◆ WHAT YOU HAVE TO DO ◆
Sort through the entries below and pull out lines containing the word "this".

——————————

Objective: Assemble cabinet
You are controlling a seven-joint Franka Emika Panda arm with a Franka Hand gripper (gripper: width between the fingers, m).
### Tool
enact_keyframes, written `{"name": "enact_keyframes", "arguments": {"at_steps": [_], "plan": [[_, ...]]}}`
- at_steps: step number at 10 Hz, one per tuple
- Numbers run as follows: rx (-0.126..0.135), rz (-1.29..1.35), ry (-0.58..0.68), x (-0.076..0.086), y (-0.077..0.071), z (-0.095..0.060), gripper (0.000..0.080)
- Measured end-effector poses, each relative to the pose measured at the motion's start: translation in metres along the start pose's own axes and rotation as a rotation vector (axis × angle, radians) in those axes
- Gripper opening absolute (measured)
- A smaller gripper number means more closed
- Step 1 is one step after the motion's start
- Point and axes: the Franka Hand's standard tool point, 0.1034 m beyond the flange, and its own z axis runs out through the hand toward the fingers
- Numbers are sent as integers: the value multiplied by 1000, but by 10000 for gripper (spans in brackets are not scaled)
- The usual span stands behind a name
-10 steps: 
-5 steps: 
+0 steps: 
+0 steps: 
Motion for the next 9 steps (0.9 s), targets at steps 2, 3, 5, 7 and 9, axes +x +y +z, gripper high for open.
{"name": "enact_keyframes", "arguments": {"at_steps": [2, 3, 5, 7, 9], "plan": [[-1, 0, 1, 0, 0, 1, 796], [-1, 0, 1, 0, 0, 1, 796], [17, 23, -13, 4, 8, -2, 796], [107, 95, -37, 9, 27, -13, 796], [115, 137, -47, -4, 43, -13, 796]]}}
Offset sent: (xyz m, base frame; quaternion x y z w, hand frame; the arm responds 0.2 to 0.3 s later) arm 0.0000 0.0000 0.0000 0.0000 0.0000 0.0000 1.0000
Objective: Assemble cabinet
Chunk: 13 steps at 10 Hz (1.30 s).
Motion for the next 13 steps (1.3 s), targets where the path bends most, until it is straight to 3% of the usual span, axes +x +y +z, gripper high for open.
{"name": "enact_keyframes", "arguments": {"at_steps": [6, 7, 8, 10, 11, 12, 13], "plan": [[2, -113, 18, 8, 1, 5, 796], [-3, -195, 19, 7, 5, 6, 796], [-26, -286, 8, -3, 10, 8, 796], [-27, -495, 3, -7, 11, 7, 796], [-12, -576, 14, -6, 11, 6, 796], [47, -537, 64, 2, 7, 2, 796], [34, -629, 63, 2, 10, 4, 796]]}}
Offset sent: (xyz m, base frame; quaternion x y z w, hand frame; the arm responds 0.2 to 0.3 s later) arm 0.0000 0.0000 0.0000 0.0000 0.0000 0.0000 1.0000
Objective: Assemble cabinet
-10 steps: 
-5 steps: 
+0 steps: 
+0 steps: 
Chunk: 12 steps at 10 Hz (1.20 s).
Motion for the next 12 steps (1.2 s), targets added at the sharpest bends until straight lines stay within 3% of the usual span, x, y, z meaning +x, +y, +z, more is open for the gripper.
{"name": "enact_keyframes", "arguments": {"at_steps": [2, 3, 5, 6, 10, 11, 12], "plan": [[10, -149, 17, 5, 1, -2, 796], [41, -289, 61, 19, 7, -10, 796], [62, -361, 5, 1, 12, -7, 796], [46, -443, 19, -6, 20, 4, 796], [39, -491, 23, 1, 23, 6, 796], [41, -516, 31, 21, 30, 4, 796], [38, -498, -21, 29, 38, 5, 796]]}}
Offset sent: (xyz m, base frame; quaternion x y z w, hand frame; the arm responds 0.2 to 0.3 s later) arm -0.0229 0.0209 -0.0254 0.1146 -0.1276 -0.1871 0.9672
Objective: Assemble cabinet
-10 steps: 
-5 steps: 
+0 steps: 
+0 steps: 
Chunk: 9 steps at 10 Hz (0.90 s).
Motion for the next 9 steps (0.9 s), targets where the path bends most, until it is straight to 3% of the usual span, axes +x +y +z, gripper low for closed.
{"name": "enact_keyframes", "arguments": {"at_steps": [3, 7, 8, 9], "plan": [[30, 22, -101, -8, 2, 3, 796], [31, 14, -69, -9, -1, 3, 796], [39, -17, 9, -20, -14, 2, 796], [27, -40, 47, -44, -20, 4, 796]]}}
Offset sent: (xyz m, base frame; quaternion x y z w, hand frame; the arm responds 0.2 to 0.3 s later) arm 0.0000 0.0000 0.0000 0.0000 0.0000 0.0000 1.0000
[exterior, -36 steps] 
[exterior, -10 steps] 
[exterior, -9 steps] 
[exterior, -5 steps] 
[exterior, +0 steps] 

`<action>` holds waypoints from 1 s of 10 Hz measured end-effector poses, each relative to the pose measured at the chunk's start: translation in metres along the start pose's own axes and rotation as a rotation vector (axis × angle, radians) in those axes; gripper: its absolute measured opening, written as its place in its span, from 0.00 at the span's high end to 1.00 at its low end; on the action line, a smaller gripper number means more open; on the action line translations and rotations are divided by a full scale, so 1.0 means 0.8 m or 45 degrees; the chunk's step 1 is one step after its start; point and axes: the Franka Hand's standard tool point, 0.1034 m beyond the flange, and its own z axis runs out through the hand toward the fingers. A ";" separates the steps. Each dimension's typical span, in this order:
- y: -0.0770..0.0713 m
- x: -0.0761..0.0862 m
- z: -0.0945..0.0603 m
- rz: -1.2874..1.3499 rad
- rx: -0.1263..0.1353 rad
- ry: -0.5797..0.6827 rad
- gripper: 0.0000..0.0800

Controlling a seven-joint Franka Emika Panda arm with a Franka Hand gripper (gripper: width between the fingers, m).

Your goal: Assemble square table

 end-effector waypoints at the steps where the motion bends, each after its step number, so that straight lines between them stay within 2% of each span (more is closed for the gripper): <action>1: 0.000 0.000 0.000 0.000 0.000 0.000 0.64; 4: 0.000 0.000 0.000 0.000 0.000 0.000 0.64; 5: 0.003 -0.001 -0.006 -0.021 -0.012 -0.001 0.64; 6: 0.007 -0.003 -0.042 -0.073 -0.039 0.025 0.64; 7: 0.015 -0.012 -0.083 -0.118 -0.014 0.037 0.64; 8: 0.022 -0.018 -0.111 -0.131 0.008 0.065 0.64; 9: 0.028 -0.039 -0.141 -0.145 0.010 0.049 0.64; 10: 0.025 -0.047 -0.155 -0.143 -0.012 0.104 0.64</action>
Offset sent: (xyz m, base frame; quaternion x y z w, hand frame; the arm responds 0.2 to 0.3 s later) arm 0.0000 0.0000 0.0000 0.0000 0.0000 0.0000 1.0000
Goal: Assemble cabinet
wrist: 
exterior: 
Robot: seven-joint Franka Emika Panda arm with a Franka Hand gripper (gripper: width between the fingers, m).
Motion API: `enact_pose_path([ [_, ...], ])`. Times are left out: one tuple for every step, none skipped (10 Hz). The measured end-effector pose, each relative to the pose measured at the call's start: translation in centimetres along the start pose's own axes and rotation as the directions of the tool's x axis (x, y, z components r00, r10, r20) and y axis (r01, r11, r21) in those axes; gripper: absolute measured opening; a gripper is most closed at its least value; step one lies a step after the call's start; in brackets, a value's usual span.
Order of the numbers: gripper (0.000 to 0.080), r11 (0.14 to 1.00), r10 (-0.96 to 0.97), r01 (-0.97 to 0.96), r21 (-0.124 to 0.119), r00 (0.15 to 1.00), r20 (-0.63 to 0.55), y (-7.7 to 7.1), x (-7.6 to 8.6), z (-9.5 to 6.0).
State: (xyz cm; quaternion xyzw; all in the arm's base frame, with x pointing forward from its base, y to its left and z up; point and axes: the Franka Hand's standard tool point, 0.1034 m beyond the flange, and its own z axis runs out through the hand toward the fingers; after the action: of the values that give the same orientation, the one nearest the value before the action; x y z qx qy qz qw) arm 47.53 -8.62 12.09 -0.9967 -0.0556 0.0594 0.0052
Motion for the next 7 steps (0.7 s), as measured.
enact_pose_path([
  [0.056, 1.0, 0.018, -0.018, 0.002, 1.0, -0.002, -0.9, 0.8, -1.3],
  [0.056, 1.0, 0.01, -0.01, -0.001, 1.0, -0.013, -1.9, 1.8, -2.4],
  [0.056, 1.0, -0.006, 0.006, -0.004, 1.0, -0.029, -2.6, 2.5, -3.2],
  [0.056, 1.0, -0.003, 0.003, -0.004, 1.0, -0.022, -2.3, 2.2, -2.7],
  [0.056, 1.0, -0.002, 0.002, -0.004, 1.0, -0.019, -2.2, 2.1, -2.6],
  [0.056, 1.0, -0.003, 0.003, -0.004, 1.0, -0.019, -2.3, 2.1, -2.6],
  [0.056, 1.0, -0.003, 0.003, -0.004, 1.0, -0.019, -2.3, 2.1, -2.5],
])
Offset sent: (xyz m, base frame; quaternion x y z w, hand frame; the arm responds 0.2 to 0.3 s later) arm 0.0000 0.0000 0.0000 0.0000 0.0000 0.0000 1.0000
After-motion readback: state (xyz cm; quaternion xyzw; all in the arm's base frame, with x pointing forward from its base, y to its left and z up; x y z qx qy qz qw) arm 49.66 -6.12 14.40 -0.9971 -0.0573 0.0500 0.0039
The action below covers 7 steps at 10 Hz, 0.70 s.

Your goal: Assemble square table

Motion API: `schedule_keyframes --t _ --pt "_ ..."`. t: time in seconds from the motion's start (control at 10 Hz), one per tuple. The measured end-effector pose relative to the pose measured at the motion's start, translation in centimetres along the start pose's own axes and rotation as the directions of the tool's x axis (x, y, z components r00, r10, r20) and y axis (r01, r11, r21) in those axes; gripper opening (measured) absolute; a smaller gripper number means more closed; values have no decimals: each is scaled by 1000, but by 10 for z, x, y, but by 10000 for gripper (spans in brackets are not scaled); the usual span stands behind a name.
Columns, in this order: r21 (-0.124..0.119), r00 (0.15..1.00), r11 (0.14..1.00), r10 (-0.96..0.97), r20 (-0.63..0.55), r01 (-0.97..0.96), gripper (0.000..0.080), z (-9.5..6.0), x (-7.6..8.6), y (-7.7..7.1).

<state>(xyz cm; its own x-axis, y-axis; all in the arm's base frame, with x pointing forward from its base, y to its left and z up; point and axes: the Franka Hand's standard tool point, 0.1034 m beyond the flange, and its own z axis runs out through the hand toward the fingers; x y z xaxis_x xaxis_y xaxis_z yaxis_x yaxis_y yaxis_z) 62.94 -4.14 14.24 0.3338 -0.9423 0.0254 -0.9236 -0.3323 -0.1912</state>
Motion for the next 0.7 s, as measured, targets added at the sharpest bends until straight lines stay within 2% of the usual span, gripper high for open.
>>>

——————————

◆ REPLY ◆
`<action>` holds waypoints from 1 s of 10 Hz measured end-effector poses, each relative to the pose measured at the chunk's start: translation in metres along the start pose's own axes and rotation as a rotation vector (axis × angle, radians) in those axes; gripper: its absolute measured opening, written as its place in its span, from 0.00 at the span's high end to 1.00 at its low end; on the action line, a smaller gripper number means more open; on the action line translations and rotations are divided by a full scale, so 1.0 means 0.8 m or 45 degrees; the chunk's step 1 is one step after its start; point and axes: the Franka Hand's standard tool point, 0.1034 m beyond the flange, and its own z axis runs out through the hand toward the fingers. A ";" separates the steps. Each dimension's typical span, in this order:
Columns, in this order: r21 (-0.124..0.119), r00 (0.15..1.00), r11 (0.14..1.00), r10 (-0.96..0.97), r20 (-0.63..0.55), r01 (-0.97..0.96), gripper (0.000..0.080), z (-9.5..6.0), x (-7.6..8.6), y (-7.7..7.1).

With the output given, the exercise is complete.